While he was willing to save them and Earth by sacrificing
himself, he didn’t yet know how to surrender in a way that would guarantee such
an outcome. He’d experienced the Kardish gatekeeper’s savage cruelty when it
attacked him in his vault under the mountain. He didn’t trust the powerful
crystal.

* * *

“Where are you off to?” asked Cheryl
as Criss made for the rear of the scout.

“To get some gear. Might you search for Sid’s mark until I
return?” He disappeared down the passageway.

Cheryl slid into the pilot’s chair and toyed with the image
projection system as she considered a best approach.

“What’s he talking about?” Juice perched on the edge of her
seat and leaned forward to be near Cheryl.

Cheryl zoomed in for a close-up of the drone building visible
from the scout. “We assume that Sid and Lenny made it on board, landed
somewhere in this section of the ship, and haven’t been captured. If any one of
those aren’t true, we won’t find them in our five-hour window.”
And those
conditions alone put any hope of finding them at astronomical odds.

She stopped zooming when the image of the front drone
building filled the view from top to bottom. The projection was wide enough to
see a hundred or so drone cubicles. She started moving the image along the
length of the building.

“If they made it safely, Sid will have left some sort of
sign for us so we can find him.”

“What did he say it’d look like?” asked Juice.

“We didn’t discuss it.” Cheryl’s eyes remained forward as
she spoke. “But soldiers have been leaving signs since there were armies. Leave
a trail of breadcrumbs for your buddies to follow. That sort of thing.”

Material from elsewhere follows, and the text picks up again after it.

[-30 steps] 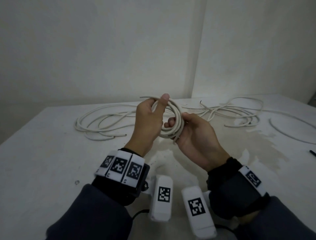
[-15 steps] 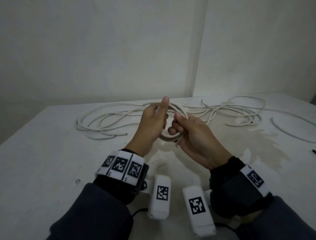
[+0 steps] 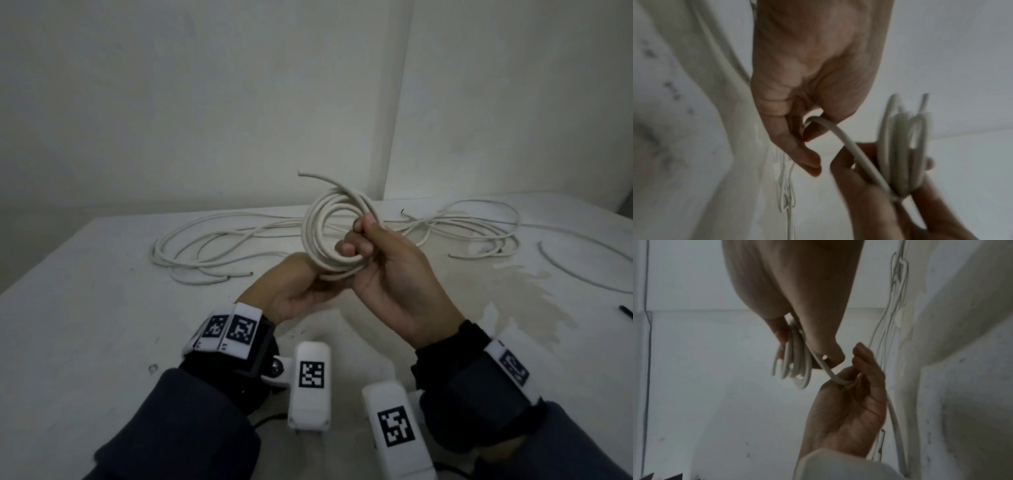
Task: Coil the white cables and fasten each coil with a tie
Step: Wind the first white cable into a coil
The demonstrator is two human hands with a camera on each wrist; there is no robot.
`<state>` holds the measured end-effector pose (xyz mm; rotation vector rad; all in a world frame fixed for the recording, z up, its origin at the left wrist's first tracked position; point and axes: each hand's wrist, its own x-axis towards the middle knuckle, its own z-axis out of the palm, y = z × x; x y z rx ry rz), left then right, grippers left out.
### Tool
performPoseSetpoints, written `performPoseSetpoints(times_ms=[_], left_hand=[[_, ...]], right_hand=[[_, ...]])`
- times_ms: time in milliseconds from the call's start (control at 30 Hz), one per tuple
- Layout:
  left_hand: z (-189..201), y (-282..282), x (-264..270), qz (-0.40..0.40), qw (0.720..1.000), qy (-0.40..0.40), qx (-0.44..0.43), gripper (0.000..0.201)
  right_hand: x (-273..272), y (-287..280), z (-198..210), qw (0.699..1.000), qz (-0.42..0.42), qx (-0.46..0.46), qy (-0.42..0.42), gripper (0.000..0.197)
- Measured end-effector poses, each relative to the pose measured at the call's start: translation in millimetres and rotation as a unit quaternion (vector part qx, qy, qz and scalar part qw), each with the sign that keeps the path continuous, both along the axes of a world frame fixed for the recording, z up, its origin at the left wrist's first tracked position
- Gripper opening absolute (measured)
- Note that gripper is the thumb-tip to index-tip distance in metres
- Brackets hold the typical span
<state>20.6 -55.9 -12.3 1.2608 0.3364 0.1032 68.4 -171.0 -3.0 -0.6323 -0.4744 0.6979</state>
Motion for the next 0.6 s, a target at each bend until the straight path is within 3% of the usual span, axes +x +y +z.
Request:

“Geez. This section of the ship alone is the size of a small
city. We’re looking for a needle in a haystack.”

“I know.” Cheryl could feel her voice crack and hoped Juice
didn’t notice. The projected image reached the end of the garage near the
dividing wall.

“There!” said Juice, pointing.

Cheryl froze the view. “What?”

“That spear thing? It points right at a door.”

Cheryl zoomed in on a long pole where the shaft had a
curious-looking hook and spear combination attached to the tip. It hung between
two drone cubicles near the end of the garage. Cheryl’s pulse quickened.
The
spear points right at a door in the dividing wall.

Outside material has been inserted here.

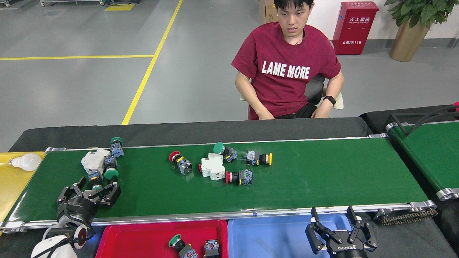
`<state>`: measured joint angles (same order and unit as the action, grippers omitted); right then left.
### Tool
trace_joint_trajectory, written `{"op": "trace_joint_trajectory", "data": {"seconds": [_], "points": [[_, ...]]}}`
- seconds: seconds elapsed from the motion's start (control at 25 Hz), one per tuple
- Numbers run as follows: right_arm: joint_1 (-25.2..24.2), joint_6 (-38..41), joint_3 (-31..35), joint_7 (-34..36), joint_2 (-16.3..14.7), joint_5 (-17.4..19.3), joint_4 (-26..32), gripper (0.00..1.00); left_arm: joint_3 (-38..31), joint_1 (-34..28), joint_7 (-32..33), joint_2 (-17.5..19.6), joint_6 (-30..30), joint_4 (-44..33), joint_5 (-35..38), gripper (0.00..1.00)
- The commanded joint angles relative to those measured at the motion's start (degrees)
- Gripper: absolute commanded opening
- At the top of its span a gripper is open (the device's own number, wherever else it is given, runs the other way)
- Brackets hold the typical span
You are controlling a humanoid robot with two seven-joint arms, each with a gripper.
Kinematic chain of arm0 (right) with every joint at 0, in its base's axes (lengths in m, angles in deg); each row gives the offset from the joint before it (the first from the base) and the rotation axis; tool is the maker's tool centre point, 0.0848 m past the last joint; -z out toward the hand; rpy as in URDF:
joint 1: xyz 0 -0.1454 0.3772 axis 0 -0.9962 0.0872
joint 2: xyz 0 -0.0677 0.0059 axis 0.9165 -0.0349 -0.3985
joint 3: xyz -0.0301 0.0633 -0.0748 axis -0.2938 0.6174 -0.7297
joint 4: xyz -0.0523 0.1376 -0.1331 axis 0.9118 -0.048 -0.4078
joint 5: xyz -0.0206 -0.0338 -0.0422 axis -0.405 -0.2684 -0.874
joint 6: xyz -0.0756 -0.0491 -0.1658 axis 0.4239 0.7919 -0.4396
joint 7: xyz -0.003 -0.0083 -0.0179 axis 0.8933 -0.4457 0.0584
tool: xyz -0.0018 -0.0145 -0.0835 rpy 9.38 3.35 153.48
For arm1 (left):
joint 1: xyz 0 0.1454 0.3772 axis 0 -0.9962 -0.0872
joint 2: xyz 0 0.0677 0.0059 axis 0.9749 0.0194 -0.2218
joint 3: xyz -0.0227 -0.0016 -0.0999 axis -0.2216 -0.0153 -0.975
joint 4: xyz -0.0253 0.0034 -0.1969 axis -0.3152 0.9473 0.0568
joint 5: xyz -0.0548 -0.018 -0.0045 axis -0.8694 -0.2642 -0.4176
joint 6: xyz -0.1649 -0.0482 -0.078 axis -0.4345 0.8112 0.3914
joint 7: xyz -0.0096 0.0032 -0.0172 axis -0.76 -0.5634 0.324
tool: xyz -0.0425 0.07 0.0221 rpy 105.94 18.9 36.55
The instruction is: Pick switch part from conveyor to tray
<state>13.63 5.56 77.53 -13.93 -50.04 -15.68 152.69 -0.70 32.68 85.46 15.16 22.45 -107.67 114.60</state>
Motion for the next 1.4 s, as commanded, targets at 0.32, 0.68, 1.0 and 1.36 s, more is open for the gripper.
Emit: {"op": "trace_joint_trajectory", "data": {"seconds": [0.32,0.68,1.0,1.36], "points": [[4.24,-0.46,-0.18,-3.52,2.38,0.0,-1.01,0.96,-0.12,-10.93,-7.21,1.05,-13.09,-12.34,-4.34,0.0],[3.18,-0.55,0.43,-3.17,2.2,0.0,0.3,0.97,-0.21,-40.64,-6.77,-0.36,-25.05,-46.17,-12.43,0.83],[0.28,2.09,3.51,-3.08,-2.37,0.7,1.18,0.97,-1.97,-41.78,-6.68,-6.95,-25.05,-46.97,-12.43,1.0],[-1.04,7.8,8.34,-2.9,-2.1,3.95,1.27,0.97,-5.66,-41.17,-6.77,-7.74,-6.41,-45.12,-12.08,1.0]]}}
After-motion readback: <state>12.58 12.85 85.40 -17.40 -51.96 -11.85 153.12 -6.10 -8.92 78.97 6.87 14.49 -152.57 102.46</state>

“Criss,” Cheryl called as she pulled back on the view so the
door and spear were both visible.

Criss came up behind Cheryl, set down a pack he was carrying,
and looked over her shoulder. “May I?”

Cheryl leaned back so Criss could tap and swipe. He moved the
view back along the drone garage in the direction away from the wall and stopped
panning when an identical spear with hook, also hung between two cubicles, came
into view.
Swipe.
He continued along the building and located another
spear.

“You have the right thought process, but given that a number
of these are positioned the same way, I don’t think it’s a sign from Sid.”

Criss stepped back, Juice let out a sigh, and Cheryl resumed
her search.

“Let’s do a complete three sixty,” Juice said. “He’d want to
make his sign visible from this deck. Let’s see his options.”

Cheryl began panning in a circle around the scout. The image
shifted from the drone garage onto the dividing wall, and as it tracked the wall
surface near the deck, they saw lots of big and small doors at irregular
intervals, but few other features.

As they neared the end of the dividing wall, a small
facility came into view that included a row of drones lying end to end on a
track. Cheryl backed up and gave the facility a second look and then continued the
scan, moving to the outer hull of the dreadnaught.

The hull wall looked like an overgrown slide circuit. Jam
packed with objects of different shapes, thousands of items were attached to
the hull and connected together with a tangle of lines, conduits, and ducts.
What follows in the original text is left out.